It is an unwelcome yet familiar sight to residents on the boundaries of Welbeck, one of Britain’s largest landfill and reclamation sites, between Normanton and S
tanley, near Wakefield.
For years residents fought to stop it going ahead. Many were anxious it would harm their health and ruin the charm of their community.
Now research published in the British Medical Journal today has found a slight increase in the risk of birth defects to babies born near a landfill site. Cases of babies born with low birth weights are five per cent higher near landfill sites.
Yesterday there was concern at the findings, but locals were not surprised. They have long feared the worst.
Sheila O’Shaughnessy, of St John’s Crescent, off Wakefield Road, Normanton, who lives with her daughter, two grandsons aged 11 and nine and four-year-old granddaughter, said she was worried.
“You don’t know what effect it will have, children are smelling the same smells as we are, so yes, you are concerned for your children and grandchildren.
“The children like walking in the fields and playing in the grass. We still go out but not in the tip area.”
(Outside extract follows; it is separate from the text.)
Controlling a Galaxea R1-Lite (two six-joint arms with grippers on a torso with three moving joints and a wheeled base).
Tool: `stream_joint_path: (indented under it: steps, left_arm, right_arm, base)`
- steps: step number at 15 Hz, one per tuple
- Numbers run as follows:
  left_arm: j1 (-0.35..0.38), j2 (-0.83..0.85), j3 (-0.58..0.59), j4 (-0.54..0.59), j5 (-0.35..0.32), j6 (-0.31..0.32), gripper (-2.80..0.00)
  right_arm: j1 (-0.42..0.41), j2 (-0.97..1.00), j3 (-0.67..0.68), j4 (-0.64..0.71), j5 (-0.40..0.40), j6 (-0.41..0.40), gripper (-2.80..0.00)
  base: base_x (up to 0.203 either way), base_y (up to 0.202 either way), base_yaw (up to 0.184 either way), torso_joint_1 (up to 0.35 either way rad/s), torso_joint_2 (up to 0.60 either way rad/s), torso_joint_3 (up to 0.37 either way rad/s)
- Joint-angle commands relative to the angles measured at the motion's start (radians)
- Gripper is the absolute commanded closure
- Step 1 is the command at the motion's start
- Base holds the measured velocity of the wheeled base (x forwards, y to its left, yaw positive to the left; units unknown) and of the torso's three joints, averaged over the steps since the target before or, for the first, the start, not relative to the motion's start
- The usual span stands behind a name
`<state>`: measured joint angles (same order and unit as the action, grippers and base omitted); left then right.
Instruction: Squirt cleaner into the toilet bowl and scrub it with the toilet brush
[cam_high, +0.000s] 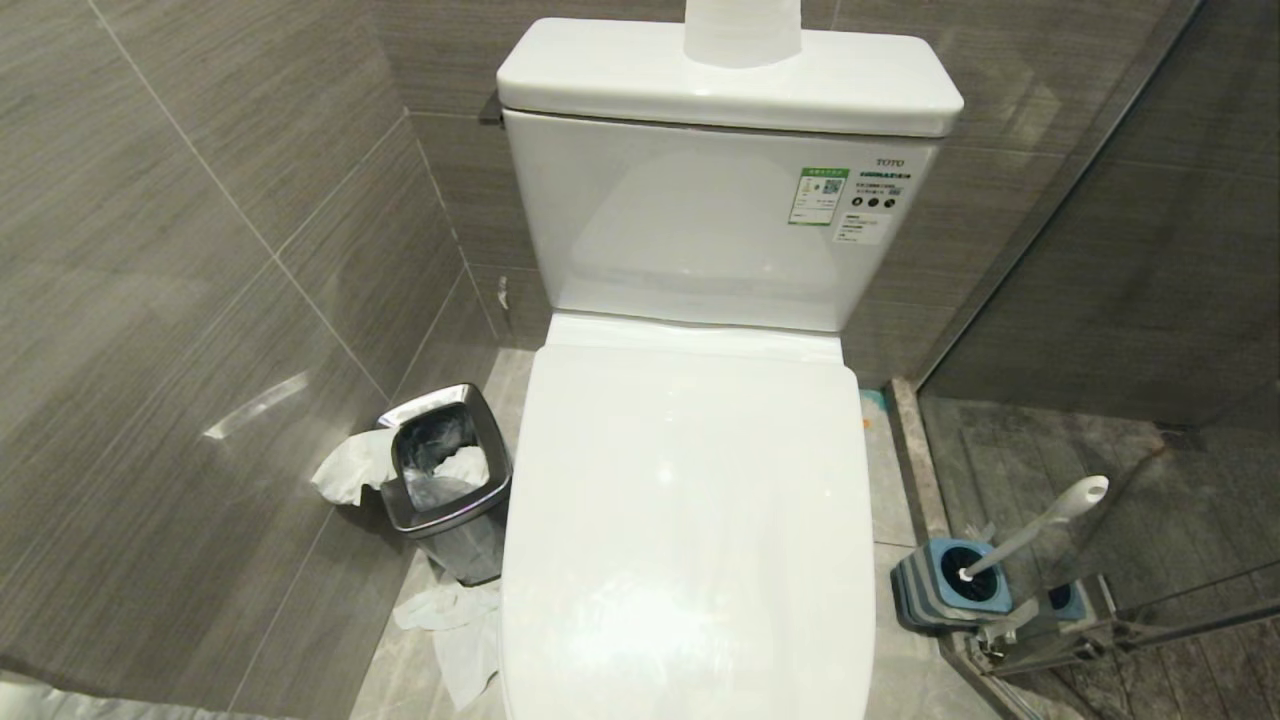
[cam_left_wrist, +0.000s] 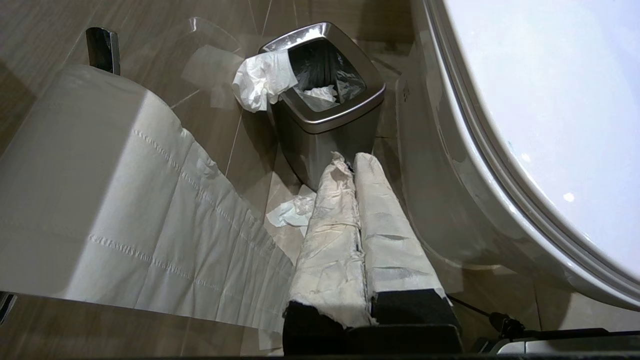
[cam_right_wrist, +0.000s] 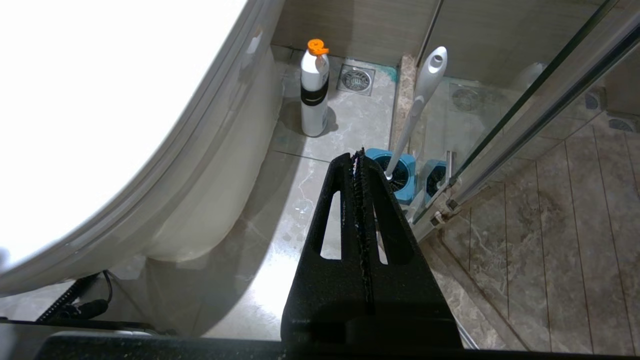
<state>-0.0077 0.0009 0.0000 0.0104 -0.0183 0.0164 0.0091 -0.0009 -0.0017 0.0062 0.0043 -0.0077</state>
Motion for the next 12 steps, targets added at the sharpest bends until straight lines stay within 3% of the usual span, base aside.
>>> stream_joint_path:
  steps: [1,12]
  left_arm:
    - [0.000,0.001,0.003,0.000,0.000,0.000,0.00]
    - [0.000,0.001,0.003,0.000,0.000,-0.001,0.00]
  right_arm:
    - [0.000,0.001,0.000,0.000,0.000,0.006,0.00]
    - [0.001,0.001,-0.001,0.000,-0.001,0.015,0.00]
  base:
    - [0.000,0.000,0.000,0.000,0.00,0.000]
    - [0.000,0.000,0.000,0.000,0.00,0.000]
Welbeck, managed by the Waste Recycling Group plc, opened as a landfill site in 1998 and has permission to dump 600,000 tonnes of household, industrial and commercial waste a year.
Previously it was derelict land but has been used for a number of uses including quarry waste disposal and sand and gravel excavation.
It operates seven days a week, and yesterday there was a steady stream of trucks in and out, travelling up winding roads across the undulating land to dump waste in the heart of the tip.
Barbara Ward, of Wakefield Road, Normanton, said there vehicles were going in and out of the site all day adding: “The smell sometimes when the wind is in this direction is quite strong."
She isn’t surprised at the report findings, saying: “We don’t think it has affected us healthwise yet – but it isn’t a thing you want on your doorstep.”
Her sister-in-law Ann Ward, who lives in Greenbank Road, Altofts, said that she too could sometimes smell the tip’s stench.
Last year she said the area was plagued by bluebottles, another feared health hazard.
Another resident Shirley Taylor, of South Street, Normanton, agrees the area has been plagued by bluebottles since Welbeck opened.
She says before the site was used as a tip she and her family would regularly go for walks on the tip site on a Sunday afternoon.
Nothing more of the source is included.